Rating music is obviously subjective, and if you don’t like one artist in particular, well, there are several hundreds of thousands of others  out there to help sooth the pain. Everybody’s heard someone gush about a band who you just could not fathom, and wondered what the big deal was. I’ve even gone back and listened to bands again, at points willing myself to try to like them, until realising that’s a stupid thing to even try. Whilst opinions can change with time (for me this includes Mastodon, Kill ‘em All, Lamb of God, The Smiths, Converge, Megadeth and As I Lay Dying) (actually, no, I still don’t like As I Lay Dying) (well, sometimes), and disliked artists can be appreciated as technical listening exercises (but probably more so from a musician’s point of view) somebody telling you why you should like an artist, even in a totally benign way, generally doesn’t work. Nevertheless, there remains a lingering curiosity in my heart, mind and ears, to just try to figure out why some bands are praised when everybody’s got it all wrong, and actually there’s this other band you should check out instead.

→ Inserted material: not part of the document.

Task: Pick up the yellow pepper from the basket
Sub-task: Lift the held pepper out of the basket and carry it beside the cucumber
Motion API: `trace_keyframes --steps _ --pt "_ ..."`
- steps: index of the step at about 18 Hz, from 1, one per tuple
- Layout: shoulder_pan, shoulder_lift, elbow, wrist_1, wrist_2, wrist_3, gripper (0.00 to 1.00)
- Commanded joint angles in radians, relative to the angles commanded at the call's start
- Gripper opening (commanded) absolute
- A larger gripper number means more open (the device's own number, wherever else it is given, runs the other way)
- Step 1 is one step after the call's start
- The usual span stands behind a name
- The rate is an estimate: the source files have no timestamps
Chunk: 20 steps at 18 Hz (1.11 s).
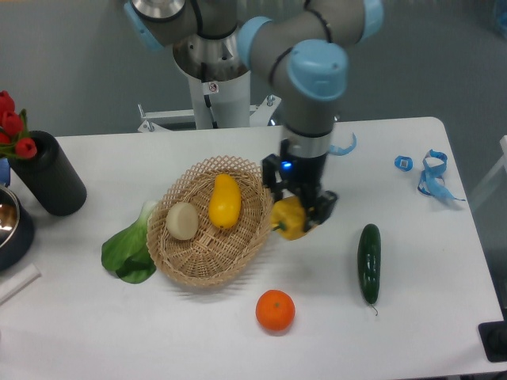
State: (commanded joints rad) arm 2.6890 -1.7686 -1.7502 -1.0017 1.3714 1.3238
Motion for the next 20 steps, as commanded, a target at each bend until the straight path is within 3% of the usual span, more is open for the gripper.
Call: trace_keyframes --steps 5,8,20 --pt "0.025 -0.034 -0.006 0.002 0.009 -0.002 0.28" --pt "0.023 -0.038 -0.005 0.003 0.077 -0.002 0.28" --pt "0.048 -0.095 0.061 -0.002 0.186 0.032 0.28"
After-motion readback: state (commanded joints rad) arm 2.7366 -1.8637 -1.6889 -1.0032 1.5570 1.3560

This, combined with Invisible Oranges’ Head Shots and Deciblog’s Disposable Heroes columns, got me thinking, damn, I wish I had that idea first. Mixed in with my ‘should I, shouldn’t I’ treatment of Torchrunner’s Endless Nothing, I decided that, as is the fate of all great art, I’m going to steal it. I would normally try to be a bit more original than this, but there are just a few too many bands who present this curious itch for me, needing to be scratched into a bloody gouge of satisfaction.
I’m going to listen to an album by an artist that somebody has spilt superlative–ridden digital (or real) ink, or spittle, upon, and see just what all the fuss is about. Rest assured, I will be doing a bit of research beforehand to avoid the token duds, unlike the time I wasted 90p borrowing The System Has Failed from the library, then spent several years thinking Megadeth were rubbish. I will then spend the next few weeks listening to whatever record it may be, digging into it, and if it grows on me, I’ll buy it, it spends the rest of eternity in music Valhalla, and I’ll make a note to listen to that artist’s other albums. I did consider listening to entire backlists, but sooner or later I’m going to run out of money. However, this does mean I’ll spend longer with each album, and dig into it a lot more.

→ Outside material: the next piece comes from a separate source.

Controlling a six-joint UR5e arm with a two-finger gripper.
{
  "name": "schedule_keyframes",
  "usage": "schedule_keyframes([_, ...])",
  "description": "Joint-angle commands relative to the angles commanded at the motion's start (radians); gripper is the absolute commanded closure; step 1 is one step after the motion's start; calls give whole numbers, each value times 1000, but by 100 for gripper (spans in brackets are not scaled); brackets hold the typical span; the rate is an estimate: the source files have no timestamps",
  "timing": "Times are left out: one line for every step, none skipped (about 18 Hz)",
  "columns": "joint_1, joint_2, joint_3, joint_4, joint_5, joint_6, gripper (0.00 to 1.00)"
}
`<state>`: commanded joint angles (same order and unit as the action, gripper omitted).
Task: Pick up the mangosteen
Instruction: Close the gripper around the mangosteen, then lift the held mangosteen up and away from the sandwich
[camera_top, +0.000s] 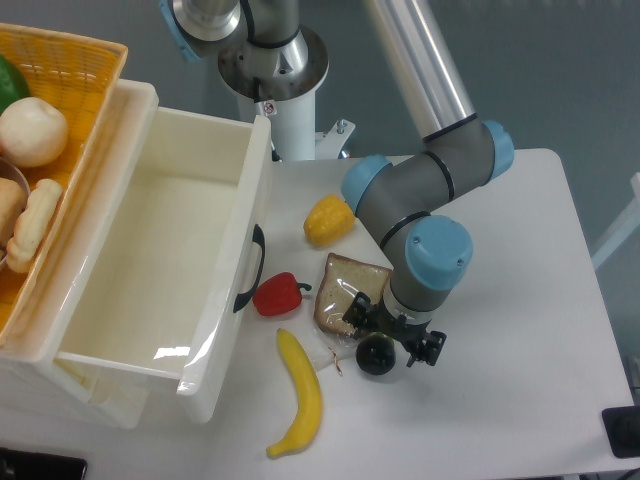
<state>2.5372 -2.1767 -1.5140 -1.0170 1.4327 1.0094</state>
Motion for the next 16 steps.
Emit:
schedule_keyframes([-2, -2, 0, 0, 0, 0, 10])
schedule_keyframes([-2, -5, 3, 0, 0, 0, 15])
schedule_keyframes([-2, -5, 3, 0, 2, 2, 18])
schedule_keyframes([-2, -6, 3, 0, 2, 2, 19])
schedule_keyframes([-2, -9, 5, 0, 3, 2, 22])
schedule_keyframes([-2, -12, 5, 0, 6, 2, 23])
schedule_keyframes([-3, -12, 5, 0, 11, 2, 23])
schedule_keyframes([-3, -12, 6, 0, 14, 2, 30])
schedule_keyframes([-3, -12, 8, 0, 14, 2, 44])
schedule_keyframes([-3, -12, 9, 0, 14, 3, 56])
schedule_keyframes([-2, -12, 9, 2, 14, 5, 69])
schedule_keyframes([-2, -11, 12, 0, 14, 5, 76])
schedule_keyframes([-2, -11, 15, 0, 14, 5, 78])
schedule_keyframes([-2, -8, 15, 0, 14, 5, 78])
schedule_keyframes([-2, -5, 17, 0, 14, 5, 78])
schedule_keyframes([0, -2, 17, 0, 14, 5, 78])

I’m going to focus on artist who are established and critically–praised in the heavy metal press, as anyone can give a kicking to the newly popular band of the moment. I also think that the critical and commercial standing of a band takes a little time to figure out; there will always be a couple of up–and–coming bands who everyone but me seems to love (oh well), but whilst some of their coverage turns out to be hype (and history suggests it will), it’s also possible that I may come round to liking them.
First up is Gridlink. I mean, have you tried listening to Longhena?
 (Spotify’s website says it holds 30 million songs. That’s without Bandcamp, Soundcloud, Youtube).